Sunday, 26 February 2023
PUPPETRY TO DELIGHT CHILDREN AND ADULTS ALIKE
Kasia Meszaros has been playing the part of an ambassador’s wife since she arrived in Kenya in 2015. She had left behind a professional acting career in Cracow, Poland, to try on her new character as wife and mother.
But she couldn’t leave her acting for domesticity entirely. So, in less than a year she was staging a puppet show that illustrated the tumultuous history of her country during the 1950s.
“It was an emotional show, and our puppets were life-sized,” Kasia tells BDLife just a few days before she is set to direct her second puppet show in Kenya at the Oshwal Academy Junior High Auditorium.
“But what I discovered is that Kenyans have a very different concept of puppetry from what I studied as a masters degree student,” she continues.
That difference between what Kenyans know as puppetry and what Kasia and her cast will illustrate when they present ‘The Good, the Bad, and the Wolf’ next weekend from March 3rd -5th will come as a pleasant surprise.
Produced by Aperture Africa, and directed by Kasia who also scripted the show, the cast itself will be all Kenyan with puppets designed by Kasia’s Polish friend but constructed by Fedelis Kyalo, the same craftsman who creates the XYZ puppets.
Described as a family-friendly production, Kasia says that as a young mother, she has been reading scads of children’s stories, including Little Red Riding Hood and Three Little Pig.
“In both instances, the villain was the wolf. But every time, before he succeeds in doing his [dirty] deed, he gets caught.
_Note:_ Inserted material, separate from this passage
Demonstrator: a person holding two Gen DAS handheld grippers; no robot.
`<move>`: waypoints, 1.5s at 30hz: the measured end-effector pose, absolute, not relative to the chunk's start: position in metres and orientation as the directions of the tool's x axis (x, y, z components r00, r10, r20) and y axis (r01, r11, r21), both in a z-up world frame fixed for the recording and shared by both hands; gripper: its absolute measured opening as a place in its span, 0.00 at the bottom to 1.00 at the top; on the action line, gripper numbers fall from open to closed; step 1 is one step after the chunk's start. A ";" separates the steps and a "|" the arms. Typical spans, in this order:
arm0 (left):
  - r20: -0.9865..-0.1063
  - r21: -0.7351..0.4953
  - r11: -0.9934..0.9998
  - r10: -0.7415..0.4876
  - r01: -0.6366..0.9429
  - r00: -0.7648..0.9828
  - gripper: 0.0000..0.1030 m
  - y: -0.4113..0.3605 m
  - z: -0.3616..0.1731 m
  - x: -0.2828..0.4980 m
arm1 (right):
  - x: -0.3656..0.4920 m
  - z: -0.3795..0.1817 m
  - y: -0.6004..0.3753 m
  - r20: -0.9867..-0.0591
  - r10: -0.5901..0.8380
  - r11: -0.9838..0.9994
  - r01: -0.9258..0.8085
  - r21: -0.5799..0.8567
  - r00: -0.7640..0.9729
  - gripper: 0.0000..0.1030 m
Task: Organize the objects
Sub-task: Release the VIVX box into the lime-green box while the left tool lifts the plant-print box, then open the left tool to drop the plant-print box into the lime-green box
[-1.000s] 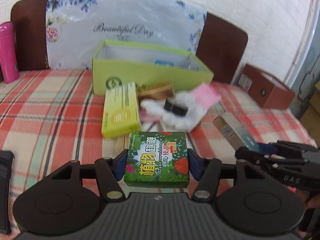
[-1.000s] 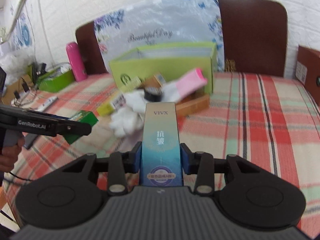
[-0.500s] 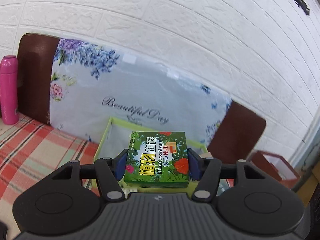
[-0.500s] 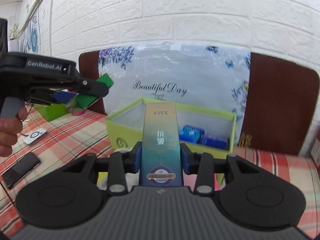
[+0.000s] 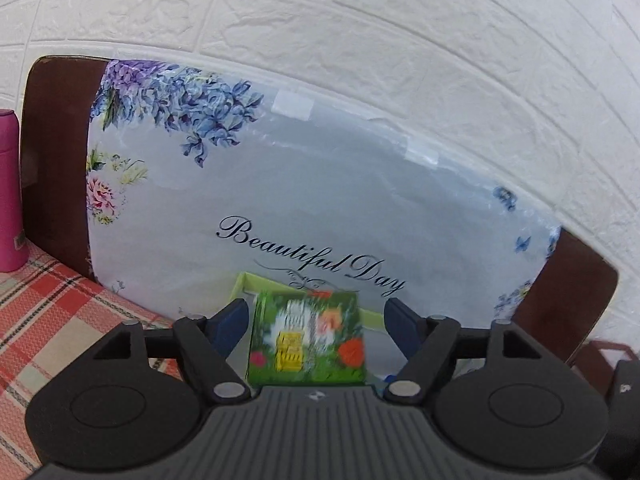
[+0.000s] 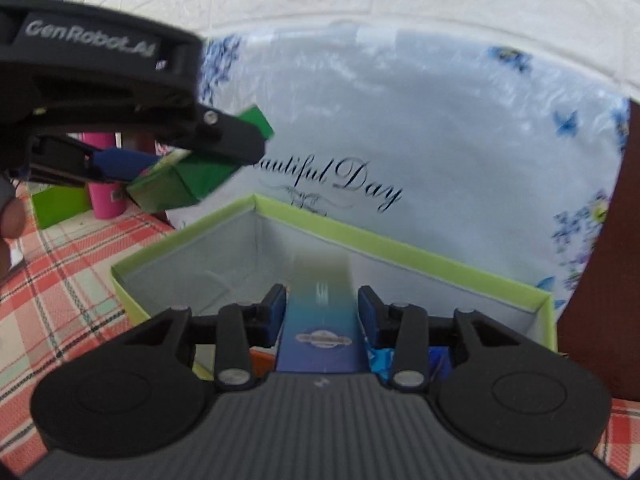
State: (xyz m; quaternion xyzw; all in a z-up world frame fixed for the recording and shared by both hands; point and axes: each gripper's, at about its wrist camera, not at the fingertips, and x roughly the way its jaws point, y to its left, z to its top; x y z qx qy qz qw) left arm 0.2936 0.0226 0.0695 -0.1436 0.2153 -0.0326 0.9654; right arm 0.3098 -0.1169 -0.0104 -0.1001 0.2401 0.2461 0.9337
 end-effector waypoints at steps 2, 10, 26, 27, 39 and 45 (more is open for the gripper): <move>-0.433 -0.294 0.956 -0.120 -0.014 0.893 0.76 0.027 0.062 0.294 | 0.307 -0.015 -0.118 -0.496 0.398 0.862 -0.500 -0.087 0.772 0.71; -0.449 -0.327 0.944 -0.121 -0.037 0.885 0.76 0.031 0.069 0.251 | 0.255 -0.003 -0.142 -0.422 0.343 0.891 -0.433 -0.137 0.839 0.99; -0.604 -0.323 0.945 -0.174 -0.039 0.778 0.76 0.033 0.011 0.121 | 0.091 -0.029 -0.166 -0.466 0.323 0.921 -0.387 -0.047 0.824 1.00; -0.616 -0.316 0.948 -0.172 -0.041 0.769 0.76 0.034 0.007 0.117 | 0.083 -0.035 -0.167 -0.477 0.332 0.919 -0.392 -0.029 0.814 1.00; -0.607 -0.303 0.952 -0.166 -0.033 0.777 0.76 0.040 -0.006 0.107 | 0.037 -0.065 -0.168 -0.549 0.346 0.922 -0.385 0.048 0.761 0.99; -0.551 -0.383 0.923 -0.208 -0.024 0.808 0.77 0.039 -0.002 0.161 | 0.031 -0.063 -0.175 -0.548 0.331 0.931 -0.361 0.055 0.769 0.99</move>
So, I have married the two stories, but you will have to come see the show to find out how the story goes,” she says.
The main difference between Kenyan puppetry and hers (which she says is what is now the newest perspective on puppetry in the West) is that previously, the puppeteers were always invisible and only the puppets are the actors on stage.
But now, the puppeteers are part of the experience. “We call puppeteers ‘animators’ since they animate and give life to their puppets,” she says.
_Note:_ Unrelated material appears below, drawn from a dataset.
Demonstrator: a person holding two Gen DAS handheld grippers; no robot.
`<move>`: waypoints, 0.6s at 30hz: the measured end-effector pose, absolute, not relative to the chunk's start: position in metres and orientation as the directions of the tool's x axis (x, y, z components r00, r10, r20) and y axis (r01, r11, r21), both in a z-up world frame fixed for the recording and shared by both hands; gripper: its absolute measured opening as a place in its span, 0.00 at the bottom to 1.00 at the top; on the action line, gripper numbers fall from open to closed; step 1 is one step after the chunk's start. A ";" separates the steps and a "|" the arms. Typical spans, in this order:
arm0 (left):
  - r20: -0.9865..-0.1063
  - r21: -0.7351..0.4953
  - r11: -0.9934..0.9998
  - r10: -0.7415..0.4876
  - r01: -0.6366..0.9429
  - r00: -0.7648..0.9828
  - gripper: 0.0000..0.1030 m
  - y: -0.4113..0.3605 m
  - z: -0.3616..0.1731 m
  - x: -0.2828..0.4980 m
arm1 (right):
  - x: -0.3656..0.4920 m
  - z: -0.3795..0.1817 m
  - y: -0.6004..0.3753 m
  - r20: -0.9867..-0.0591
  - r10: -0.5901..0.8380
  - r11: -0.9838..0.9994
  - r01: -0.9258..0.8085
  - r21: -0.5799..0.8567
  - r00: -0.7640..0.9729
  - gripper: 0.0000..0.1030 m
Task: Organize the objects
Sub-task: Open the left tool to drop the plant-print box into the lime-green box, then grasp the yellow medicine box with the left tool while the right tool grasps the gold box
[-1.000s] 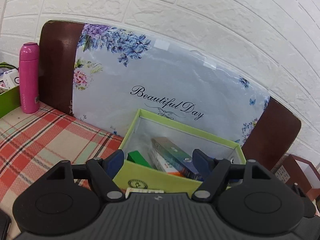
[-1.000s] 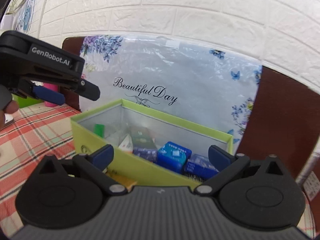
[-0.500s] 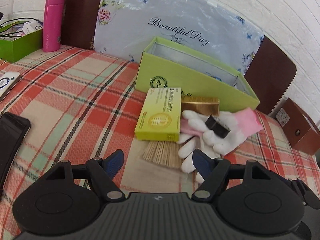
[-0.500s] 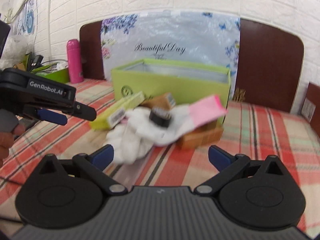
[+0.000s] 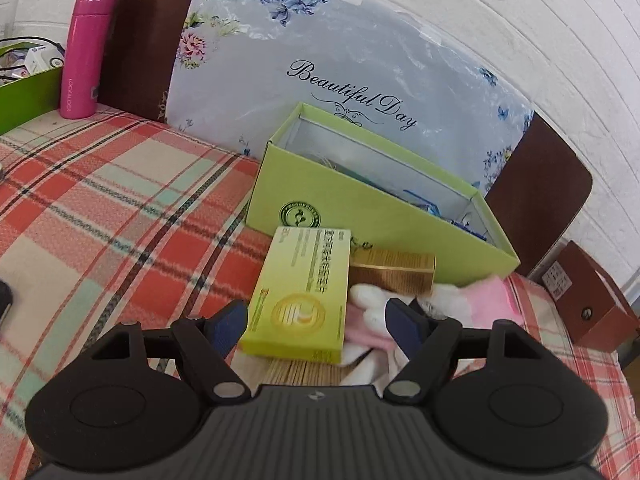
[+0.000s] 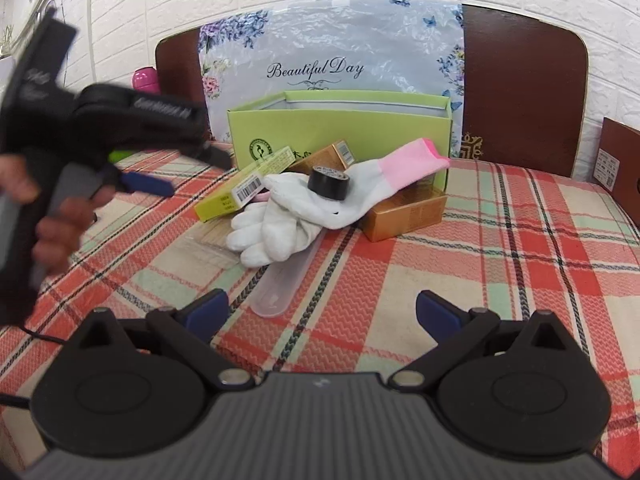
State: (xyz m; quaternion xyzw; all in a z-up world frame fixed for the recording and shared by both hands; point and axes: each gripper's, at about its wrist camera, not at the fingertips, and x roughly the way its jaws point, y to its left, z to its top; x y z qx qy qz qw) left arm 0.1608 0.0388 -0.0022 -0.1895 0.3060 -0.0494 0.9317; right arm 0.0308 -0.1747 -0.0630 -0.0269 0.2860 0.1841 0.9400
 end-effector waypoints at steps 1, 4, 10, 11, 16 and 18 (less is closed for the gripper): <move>-0.552 -0.383 0.924 -0.214 -0.017 0.806 0.77 0.037 -0.003 0.169 | 0.030 -0.064 -0.176 -0.552 0.328 0.932 -0.357 0.058 0.767 0.99; -0.589 -0.348 0.937 -0.188 -0.037 0.786 0.77 0.033 -0.009 0.191 | 0.029 -0.067 -0.178 -0.561 0.322 0.936 -0.346 0.067 0.763 0.99; -0.615 -0.341 0.940 -0.220 -0.005 0.757 0.66 0.046 -0.020 0.187 | 0.035 -0.064 -0.178 -0.555 0.320 0.936 -0.346 0.061 0.768 0.91; -0.621 -0.335 0.942 -0.223 0.003 0.751 0.65 0.048 -0.019 0.179 | 0.038 -0.064 -0.178 -0.553 0.322 0.935 -0.350 0.058 0.769 0.87; -0.618 -0.327 0.944 -0.251 0.047 0.745 0.46 0.057 -0.012 0.131 | 0.066 -0.055 -0.169 -0.540 0.320 0.926 -0.377 0.005 0.779 0.70; -0.621 -0.314 0.948 -0.241 0.045 0.745 0.47 0.060 -0.015 0.117 | 0.083 -0.048 -0.165 -0.520 0.321 0.922 -0.387 -0.020 0.791 0.66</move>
She assures us that we will need to see what she means in order to understand how she has been taught that the ‘animator’ or puppeteer can infuse life into any object, not only a puppet. “I can make a cup into a living thing,” she explains, essentially describing what an imaginative mind can do if it is focused on enlivening a physical object of any kind.
In any case, Kasia has been teaching Kenyans the style of puppetry that she learned at the Theatre Academy of Warsaw and in the Department of Puppetry. At the same time, she has included puppeteers like Fedelis and Victor Otieno from the Kenya Institute of Puppet Theatre in her classes and in her cast.
Aperture Africa has brought together some of the Kenyans who have made many of their previous shows a success. They include Bilal Wanjau and Andrew Tumbo as well as Chandaya Vaya, Doanna Owano, Fedelis and Victor.
“All together we will have six puppets, four masks, and one surprise,” says Kasia who adds that one of the joys about working with puppets is that they can create new dimensions in a production. They can exaggerate a character when a human actor couldn’t carry the same exaggeration off well.
The masks, she says, provide another dimension in a puppetry production. “The mask serves similarly to a puppet in that the person wearing the mask [which is just a half mask] creates another character with the mask.” That way a character like Bilal can play several roles depending on which mask he puts on.
Kasia also explains that there is a lot of choreography involved in puppeteering since there are always issues of rhythm and timing, both of which require self-control and discipline, qualities which are not easy to cultivate unless one is fully committed to his or her craft.
‘The Good, The Bad, and the Wolf’ may be based on children’s bedtime stories. But Aperture Africa’s venturing into puppet theatre is bound to bring a fascinating as well as a fun experience that both children and adults will love.